冒険家のための学園。世界各国に支援され、世界中の有望な冒険家が集う学び舎――>


その名も、ンがっ!私立・茶熊学園……!ハッ!?

学長先生?大丈夫ですか?

ああいえ……スミマセン、一瞬、寝落ちしちゃいました。

いえ、無理もありません。最近、寝不足でしょう?

学園の広報活動に、各出資先への挨拶回りや会合、その他、諸問題への対応…

他にも、学長殿の業務は枚挙に暇がありませんからな。

……すみません。俺がもっと、力になれれば。

いえいえ~、ソウマ先生はよくやってくれてますとも。それに、大事な生徒たちのためですからねっ!!

ゲオルグさんを始め、間もなく多くの生徒たちが、おのおのの目標や夢を抱いて学園から羽ばたいていきます……

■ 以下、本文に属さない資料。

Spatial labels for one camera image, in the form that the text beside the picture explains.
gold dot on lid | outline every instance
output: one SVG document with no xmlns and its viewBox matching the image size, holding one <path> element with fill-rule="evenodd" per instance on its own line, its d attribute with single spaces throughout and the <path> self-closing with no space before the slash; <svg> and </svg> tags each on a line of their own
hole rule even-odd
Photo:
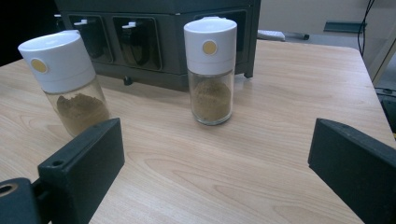
<svg viewBox="0 0 396 224">
<path fill-rule="evenodd" d="M 205 54 L 214 54 L 214 53 L 216 53 L 217 49 L 218 49 L 218 46 L 212 40 L 206 41 L 204 43 L 204 45 L 202 46 L 202 50 L 204 51 Z"/>
<path fill-rule="evenodd" d="M 45 72 L 47 72 L 47 66 L 46 66 L 43 62 L 41 62 L 40 60 L 38 60 L 38 59 L 33 59 L 33 60 L 30 62 L 30 64 L 33 66 L 33 68 L 34 68 L 36 71 L 38 71 L 38 72 L 40 72 L 40 73 L 45 73 Z"/>
</svg>

spice jar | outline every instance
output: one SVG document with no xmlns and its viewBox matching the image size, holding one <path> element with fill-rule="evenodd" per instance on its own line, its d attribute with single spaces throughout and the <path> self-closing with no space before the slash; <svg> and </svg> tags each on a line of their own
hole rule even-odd
<svg viewBox="0 0 396 224">
<path fill-rule="evenodd" d="M 110 118 L 78 31 L 40 36 L 20 44 L 18 50 L 72 136 Z"/>
<path fill-rule="evenodd" d="M 236 22 L 205 17 L 184 26 L 191 111 L 206 125 L 233 112 Z"/>
</svg>

dark background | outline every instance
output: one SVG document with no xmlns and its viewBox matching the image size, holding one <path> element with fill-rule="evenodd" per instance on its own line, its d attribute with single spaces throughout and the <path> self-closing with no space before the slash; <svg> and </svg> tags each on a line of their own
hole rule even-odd
<svg viewBox="0 0 396 224">
<path fill-rule="evenodd" d="M 22 58 L 18 45 L 26 40 L 57 33 L 58 9 L 53 0 L 8 1 L 1 7 L 0 66 Z"/>
</svg>

white cap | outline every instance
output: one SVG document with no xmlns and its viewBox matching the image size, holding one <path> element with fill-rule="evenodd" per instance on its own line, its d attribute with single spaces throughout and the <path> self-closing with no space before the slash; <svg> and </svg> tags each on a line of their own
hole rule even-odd
<svg viewBox="0 0 396 224">
<path fill-rule="evenodd" d="M 18 50 L 45 92 L 72 91 L 95 78 L 90 56 L 77 30 L 28 40 Z"/>
<path fill-rule="evenodd" d="M 236 22 L 205 17 L 184 26 L 187 67 L 200 75 L 218 75 L 235 67 Z"/>
</svg>

wooden table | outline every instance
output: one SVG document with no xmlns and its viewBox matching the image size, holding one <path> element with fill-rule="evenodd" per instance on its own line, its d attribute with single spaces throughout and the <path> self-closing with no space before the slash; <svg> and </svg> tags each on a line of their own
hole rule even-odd
<svg viewBox="0 0 396 224">
<path fill-rule="evenodd" d="M 99 78 L 126 162 L 92 223 L 361 223 L 308 167 L 316 118 L 396 146 L 354 49 L 258 41 L 218 126 L 193 119 L 188 92 Z M 36 180 L 72 139 L 24 61 L 0 68 L 0 132 L 0 181 Z"/>
</svg>

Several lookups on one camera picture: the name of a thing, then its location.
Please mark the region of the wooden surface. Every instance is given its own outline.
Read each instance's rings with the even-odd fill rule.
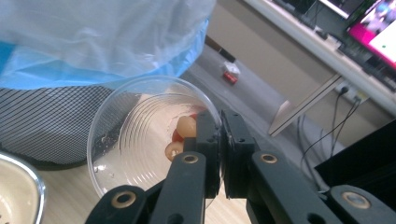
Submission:
[[[63,171],[40,171],[47,187],[43,224],[84,223],[99,201],[87,165]],[[245,200],[227,200],[224,189],[205,211],[205,223],[250,223]]]

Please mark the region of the floor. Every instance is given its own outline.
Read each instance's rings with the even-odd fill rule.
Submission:
[[[231,85],[222,78],[224,61],[213,49],[205,47],[202,56],[182,78],[205,92],[218,109],[231,108],[242,115],[261,149],[283,152],[290,164],[297,168],[295,170],[300,170],[302,158],[300,145],[308,148],[323,135],[323,131],[309,118],[304,118],[301,119],[300,125],[295,122],[276,137],[269,136],[267,131],[272,119],[285,99],[240,62],[236,64],[241,70],[241,76],[234,85]],[[315,153],[308,153],[307,158],[312,164],[323,161],[329,155],[329,145],[330,139],[325,138],[315,149],[312,149]],[[306,175],[302,175],[302,178],[310,176],[306,169],[303,170]],[[84,165],[69,170],[39,173],[48,189],[42,223],[84,223],[99,201],[93,189],[88,167]],[[242,199],[226,199],[224,189],[221,189],[219,196],[205,210],[205,223],[249,223],[245,205],[246,201]]]

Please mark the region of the wall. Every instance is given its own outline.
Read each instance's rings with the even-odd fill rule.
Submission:
[[[207,34],[295,105],[334,74],[243,1],[218,0]],[[326,131],[331,129],[335,99],[336,93],[331,92],[306,113]],[[349,102],[340,101],[338,121],[350,107]],[[391,120],[369,100],[348,120],[339,140],[349,146]]]

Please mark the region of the gray floor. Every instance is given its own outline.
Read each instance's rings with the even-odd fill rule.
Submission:
[[[308,172],[305,163],[300,169],[302,148],[307,149],[325,132],[309,118],[301,118],[300,122],[295,121],[276,137],[270,136],[268,129],[285,98],[238,61],[235,63],[241,70],[241,76],[231,85],[222,77],[224,62],[225,59],[217,52],[205,46],[201,57],[182,78],[201,89],[218,110],[231,108],[241,114],[261,149],[282,151],[291,165],[311,179],[312,173]],[[307,159],[312,166],[329,157],[330,145],[331,137],[327,136],[309,150]],[[336,147],[337,150],[342,148],[338,143]],[[326,189],[315,172],[314,175],[320,189]]]

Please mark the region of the white desk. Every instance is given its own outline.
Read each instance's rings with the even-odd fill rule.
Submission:
[[[337,52],[338,46],[331,40],[323,40],[314,31],[298,22],[288,11],[270,0],[245,0],[267,20],[275,24],[299,44],[330,66],[337,74],[299,105],[285,102],[270,127],[269,134],[276,135],[303,114],[311,105],[320,100],[343,79],[348,80],[359,90],[364,91],[378,105],[396,117],[396,95],[374,77],[362,71],[361,67]]]

とても喜ばしいことですが、そこはそれ!新たな生徒を迎え入れ、学園をさらに盛り上げていきませんと!

そこで、です!!

<ノック音>

あ、どうぞ~。

失礼します。こんにちは、皆さん♪

オスクロル殿……!

やあ。どうしたんだ?

私がお呼びしたんですよ~。ゲオルグさんも。

お二人とも、ご職業柄フレッシュな新人さんと接したり教えたりする機会、多いでしょう?

はい。とはいえ自分はまだまだ未熟者ですが。

私も、勇者を育成する魔王としては一線を退いて久しいですけど……

なんかこう……お知り合いにいい人いませんかね?磨いたらピッカピカのピカに輝きそうな、素敵な新人さん。

つまり……新入生を斡旋してほしい、ということです?

――わかりました。心当たりがあります。連絡をとってみましょう。

…………

(コレ、もしかしていい機会かも……?)



シエラ。さっきから、食い入るように何を読んでいるのですか?

ゲオルクとエクセリアからの手紙。それと、パンフレットよ。

茶熊学園。冒険家のための学校……そこに、入学してみないかって。

なるほど。……ずいぶん、興味があるようですね?

故郷には、ちゃんとした学校なんてなかったしね。……どんなとこだろ、って。楽しそうだなって思っちゃった。

私は別に止めませんよ。

でも私たちの旅はまだ途中でしょ?だから、寄り道なんてしてていいのかなって、迷っちゃって……

そのような台詞は、もっと歳を重ねてから言いなさい。

え、じゃあつまり……行っていいの!?それなら、フレイヤも一緒に……!

私は結構です。学び舎に保護者が同伴してどうするのですか。

う……保護者って……

あなたの選択に対して、私は否定も肯定もしません。

そこで何かを得られると、あなた自身が思うのなら――自由になさい。



wちょっとレクト、今いい?

あ、大丈夫です。どうしたんですか?

wスケジュール、どんな感じ?よその執筆依頼とか抱えてる?

いえ、さしあたっては何も。例のミニコラムも、さっき校了しましたし……

wなら、新しい仕事の依頼。――ちょっと青春してくる気ない?

はい――はい?せ……えぇ?どういう……!?

wあの茶熊学園の学長さんからじきじきに依頼がきてさ。学園での生活を記事にしてほしいんだって。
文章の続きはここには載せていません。